Единственный человек, который мог разделить и горе и радость великого дня, не мог даже ответить.
Когда старый Коваль вернулся вечером из кабака домой, он прямо объявил жене Ганне, что, слава богу, просватал Федорку. Это известие старая хохлушка приняла за обыкновенные выкрутасы и не обратила внимания на подгулявшего старика.
– Пошел вывертать на уси боки… – ворчала она, толкая мужа в спину.
– Ганна, що я тоби кажу? – бормотал упрямый хохол, хватаясь за косяки дверей в сенцы. – А вот устану и буду стоять… Не трошь старого козака!..
– Оце лядащо… чего вин товчется, як баран?
Старушка напрасно старалась своими худыми руками разнять руки пьяницы, но ей на подмогу выскочила из избы сноха Лукерья и помогла втащить Коваля в хату.
– А где Терёх? – спрашивала Лукерья. – Две пьяницы, право… Сидели бы дома, как добрые люди, а то нашли место в кабаке.
Эта тулянка Лукерья была сердитая баба и любила покомандовать над пьяными мужиками, а своего Тереха, по великорусскому обычаю, совсем под голик загнала.

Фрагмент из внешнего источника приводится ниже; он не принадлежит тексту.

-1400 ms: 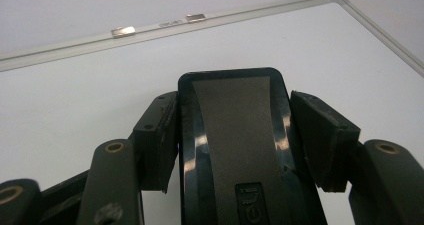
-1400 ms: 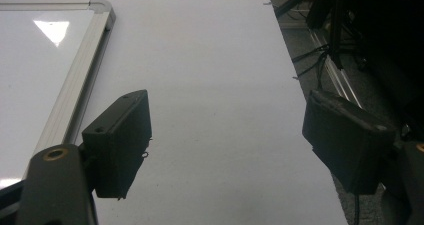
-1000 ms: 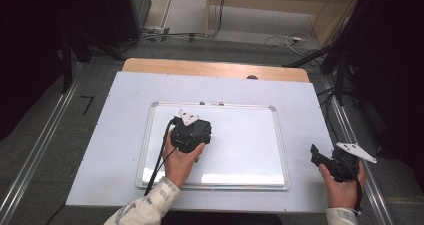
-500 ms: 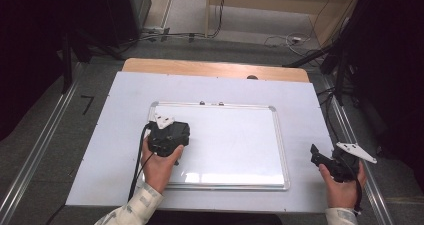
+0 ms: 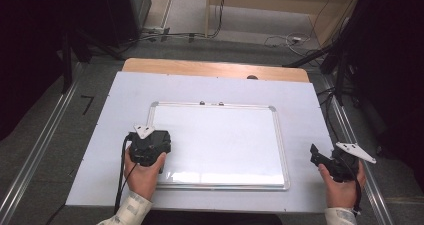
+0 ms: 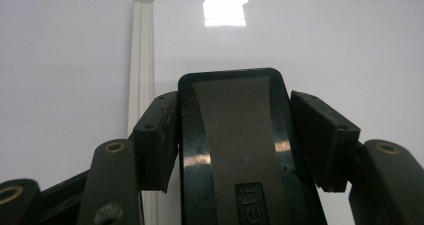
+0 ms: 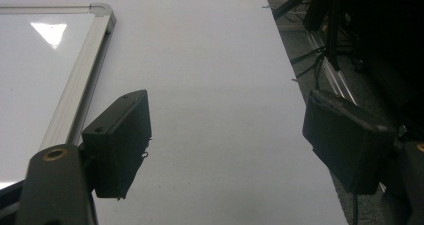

– Геть, бабы!.. Чего мордуете?.. – командовал старик, продолжая упираться ногами. – А якого я свата нашел… по рукам вдарили… Эге, моя Федорка ведмедица… сват Тит тоже хвалит… а у него хлопец Пашка… Ну, чего вы на мене зуставились, як две козы?
– Матушка, да ведь старики и в самом деле, надо быть, пропили Федорку! – спохватилась Лукерья и даже всплеснула руками. – С Титом Горбатым весь день в кабаке сидели, ну и ударили по рукам…
Это известие совсем ошеломило Ганну, у ней даже руки повело от ужаса, и она только смотрела на сноху. Изба едва освещалась чадившим ночником. На лавке, подложив старую свитку в головы, спала мертвым сном Федора.
– Дорох, вже то правда? – спрашивала несчастная Ганна, чувствуя, как ее подкатывает «до пиченок».
– А то як же?.. В мене така голова, Ганна… тягнем горилку с Титом, а сами по рукам…
– Ой, лышечко!.. – заголосила Ганна, набрасываясь на старика. – Вот ледачи люди… выворотни проклятущи… Та я жь не отдам Федорку: помру, а не отдам!